Kibby has spent much of his career working for major textbook publishers—having served as president of McGraw-Hill’s Higher Education Group and a senior vice president at Pearson Education before that. He pushed adaptive learning as a key strategy at McGraw-Hill, but he left the company about three years ago and became CEO of a major transportation and logistics company, MV Transportation, excited by the chance to be a CEO and work in another field where tech is making a big impact.
He described education, though, as “obviously my love,” and where he spent the vast majority of his career. “I got called by a recruiter about three months ago, and he mentioned adaptive,” Kibby says. “I said, if it’s Knewton, I’m very interested, but if it’s not Knewton, I’m not.”
“What’s attractive about Knewton,” he continues, “is that it is the most recognized personalized-learning brand in the world.” He claims that awareness will help the company move much faster than others to solve the big problem of improving outcomes in education.

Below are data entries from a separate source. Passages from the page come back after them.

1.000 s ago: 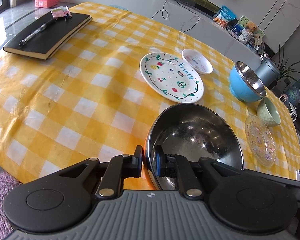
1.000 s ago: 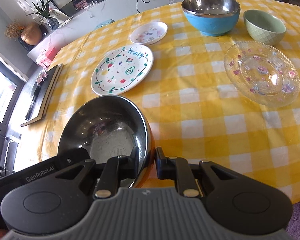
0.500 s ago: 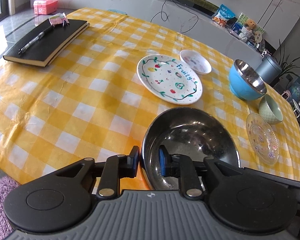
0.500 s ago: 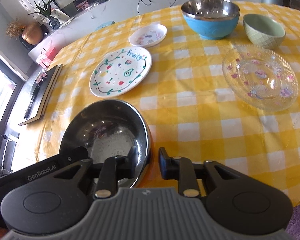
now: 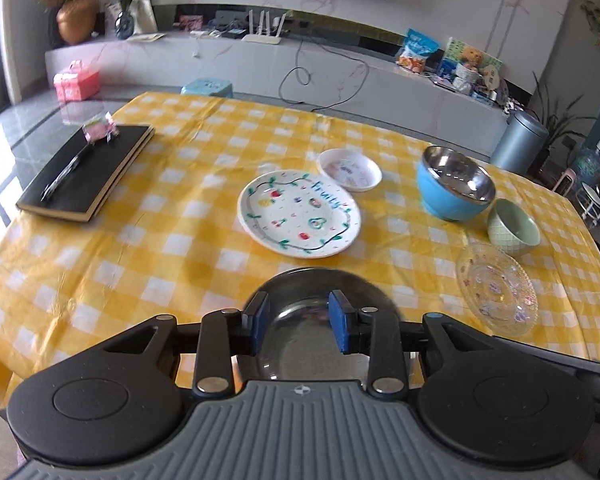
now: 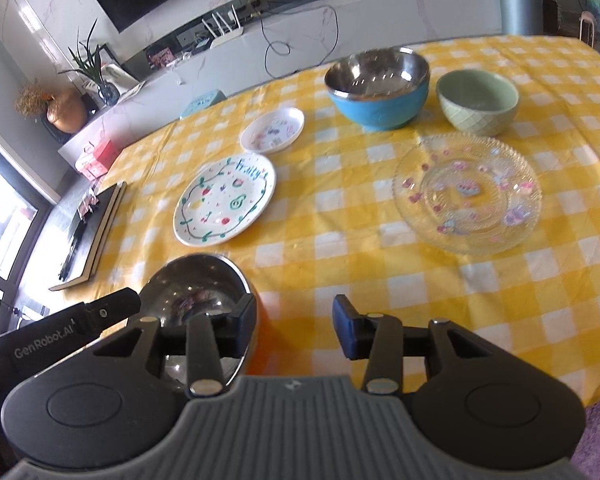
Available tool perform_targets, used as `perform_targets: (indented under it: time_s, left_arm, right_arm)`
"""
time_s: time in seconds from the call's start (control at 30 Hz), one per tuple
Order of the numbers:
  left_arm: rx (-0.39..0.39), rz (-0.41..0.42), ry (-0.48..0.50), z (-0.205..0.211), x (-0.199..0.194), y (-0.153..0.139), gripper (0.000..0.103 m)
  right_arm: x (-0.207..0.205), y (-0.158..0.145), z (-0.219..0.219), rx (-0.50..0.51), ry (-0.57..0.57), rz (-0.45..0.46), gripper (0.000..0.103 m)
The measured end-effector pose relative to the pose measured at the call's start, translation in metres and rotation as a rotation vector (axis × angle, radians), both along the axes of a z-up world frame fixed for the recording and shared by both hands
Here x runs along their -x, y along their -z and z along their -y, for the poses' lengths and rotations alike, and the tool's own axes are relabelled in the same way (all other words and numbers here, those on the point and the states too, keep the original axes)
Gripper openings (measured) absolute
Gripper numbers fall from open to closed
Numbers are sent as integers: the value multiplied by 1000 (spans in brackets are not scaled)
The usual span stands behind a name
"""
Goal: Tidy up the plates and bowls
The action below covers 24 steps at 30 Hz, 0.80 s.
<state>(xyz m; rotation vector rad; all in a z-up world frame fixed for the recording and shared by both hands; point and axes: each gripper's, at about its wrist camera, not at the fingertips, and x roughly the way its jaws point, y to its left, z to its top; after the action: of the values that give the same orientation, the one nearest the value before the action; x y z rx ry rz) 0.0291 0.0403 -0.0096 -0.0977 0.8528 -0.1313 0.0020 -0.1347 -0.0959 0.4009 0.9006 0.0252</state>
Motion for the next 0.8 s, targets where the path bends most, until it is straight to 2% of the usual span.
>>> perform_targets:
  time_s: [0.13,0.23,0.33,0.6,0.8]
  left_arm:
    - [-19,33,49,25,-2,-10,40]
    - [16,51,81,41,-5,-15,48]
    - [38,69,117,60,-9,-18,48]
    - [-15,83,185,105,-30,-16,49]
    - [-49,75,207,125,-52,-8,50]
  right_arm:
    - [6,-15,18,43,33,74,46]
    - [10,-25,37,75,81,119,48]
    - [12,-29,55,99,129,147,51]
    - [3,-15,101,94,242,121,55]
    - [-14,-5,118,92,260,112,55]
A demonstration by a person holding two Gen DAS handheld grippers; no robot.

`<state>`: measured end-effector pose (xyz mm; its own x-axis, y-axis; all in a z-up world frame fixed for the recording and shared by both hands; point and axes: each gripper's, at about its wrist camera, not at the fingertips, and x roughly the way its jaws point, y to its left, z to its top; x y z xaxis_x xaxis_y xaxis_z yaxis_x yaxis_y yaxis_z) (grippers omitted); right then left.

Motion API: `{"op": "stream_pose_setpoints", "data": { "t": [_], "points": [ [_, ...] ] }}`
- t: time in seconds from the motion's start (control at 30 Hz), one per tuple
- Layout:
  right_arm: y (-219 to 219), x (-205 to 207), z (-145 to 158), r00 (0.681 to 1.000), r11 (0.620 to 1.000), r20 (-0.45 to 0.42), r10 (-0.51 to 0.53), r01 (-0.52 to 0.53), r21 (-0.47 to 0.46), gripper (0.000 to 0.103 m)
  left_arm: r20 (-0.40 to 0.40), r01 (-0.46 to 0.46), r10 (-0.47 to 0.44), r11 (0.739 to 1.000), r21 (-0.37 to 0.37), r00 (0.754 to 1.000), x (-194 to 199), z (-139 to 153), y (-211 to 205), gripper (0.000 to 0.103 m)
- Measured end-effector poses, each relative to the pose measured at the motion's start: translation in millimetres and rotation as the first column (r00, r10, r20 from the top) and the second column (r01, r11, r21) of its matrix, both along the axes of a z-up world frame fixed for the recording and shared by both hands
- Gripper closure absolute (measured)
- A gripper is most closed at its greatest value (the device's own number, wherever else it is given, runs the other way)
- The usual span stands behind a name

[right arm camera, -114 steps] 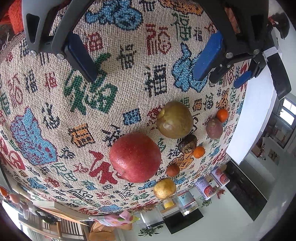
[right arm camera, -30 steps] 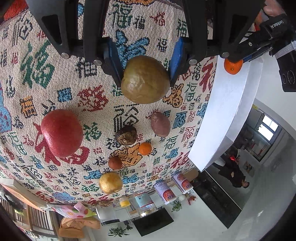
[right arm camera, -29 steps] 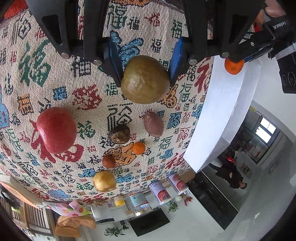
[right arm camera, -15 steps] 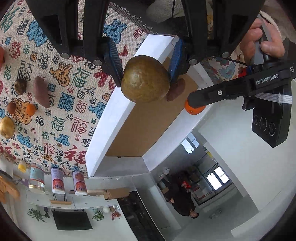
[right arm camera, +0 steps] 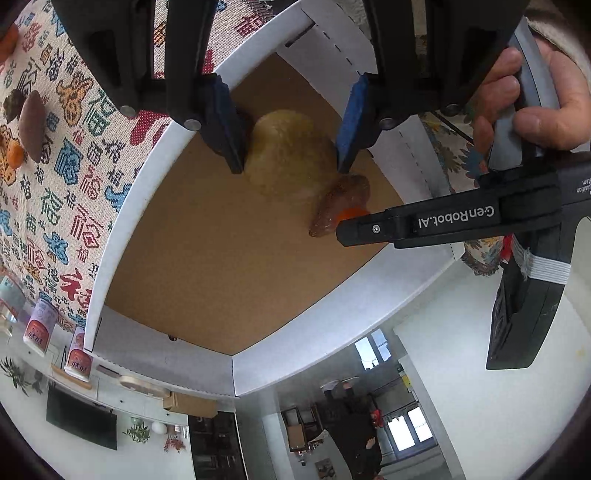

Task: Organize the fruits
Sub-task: 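Drop the left tool's mandarin into the box while the right tool drops its fruit, then move both tools back over the table toward the fruits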

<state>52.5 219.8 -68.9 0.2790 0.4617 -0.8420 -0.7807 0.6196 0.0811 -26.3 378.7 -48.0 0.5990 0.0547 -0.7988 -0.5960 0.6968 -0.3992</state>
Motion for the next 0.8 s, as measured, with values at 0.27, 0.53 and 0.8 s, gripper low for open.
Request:
{"op": "stream_pose_setpoints", "data": {
  "t": [0.27, 0.53, 0.8],
  "points": [
    [-59.9, 7.1, 25.9, 0.990, 0.987, 0.083, -0.116, 0.106, 0.122, 0.028, 0.013, 0.047, -0.047, 0.999, 0.020, 0.999, 6.4, 6.7, -16.3, 0.020],
    [-158.2, 2.8, 29.2, 0.927, 0.945, 0.208, -0.310, 0.278, 0.172, 0.013, 0.039, 0.138, -0.143, 0.983, 0.120, 0.989, 13.2, 23.4, -54.7, 0.017],
    [-275.0, 2.7, 16.8, 0.783, 0.806, 0.207, -0.586, 0.539, 0.245, 0.013, 0.061, 0.310, -0.323, 0.936, 0.164, 0.944, 33.1, 34.3, -122.1, 0.017]
  ]
}}
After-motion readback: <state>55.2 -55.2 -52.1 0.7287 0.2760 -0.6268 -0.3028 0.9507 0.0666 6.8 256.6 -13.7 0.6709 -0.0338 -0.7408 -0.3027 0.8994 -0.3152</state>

Kibby hints there is a new plan in the works—one that he would talk more about in a few months. As it is now, the company focuses on providing adaptive-learning technology to partner companies, rather than offering a product to individuals. (Knewton briefly offered a tool for consumers, but that fizzled.) Kibby says in the future “we’re going to work with partners and directly with customers.” He would not elaborate further except to say that “this is both a continuation and something altogether new at the same time.”
Earlier this year Knewton’s biggest partner, Pearson, pulled back and decided to rely far less on the company’s technology. And Knewton’s founder, Jose Ferreira, had been criticized by some for inflated promises about what the product could do. That led one prominent edtech consultant and blogger, Michael Feldstein, to say that Knewton was “selling snake oil.”
In an interview this week, Feldstein said that it will be difficult for any new CEO to get Knewton back on track.
“At the time of Knewton’s formation, there was an opportunity for them to be a kind of Amazon Web Services for adaptive learning in education,” says Feldstein. “Today there are many vendors building varying levels of adaptive products, and I don’t think anybody at this point would outsource their core value proposition to just any company just because they came along and said, ‘this is really hard and we can do it and you can’t.’ [Knewton] was the first to market, they had a big lead, and they completely squandered it.”
He said he was not familiar with Kibby in particular, but said that picking someone with a background in textbook publishing had pros and cons. “If they’re planning a direct-to-market strategy, they have a better chance of succeeding with someone who spent their career [in the publishing world],” he says. “The downside is that, in general, the textbook publishers have not been hotbeds of innovation and they are not known for moving at lightning speeds.”
Kibby says that he believes that Knewton’s “star is still bright,” calling Ferreira “brilliant.”
“Oftentimes,” he adds, “you have startups who are begun by visionary leaders and you have to bring someone in to execute on that vision.”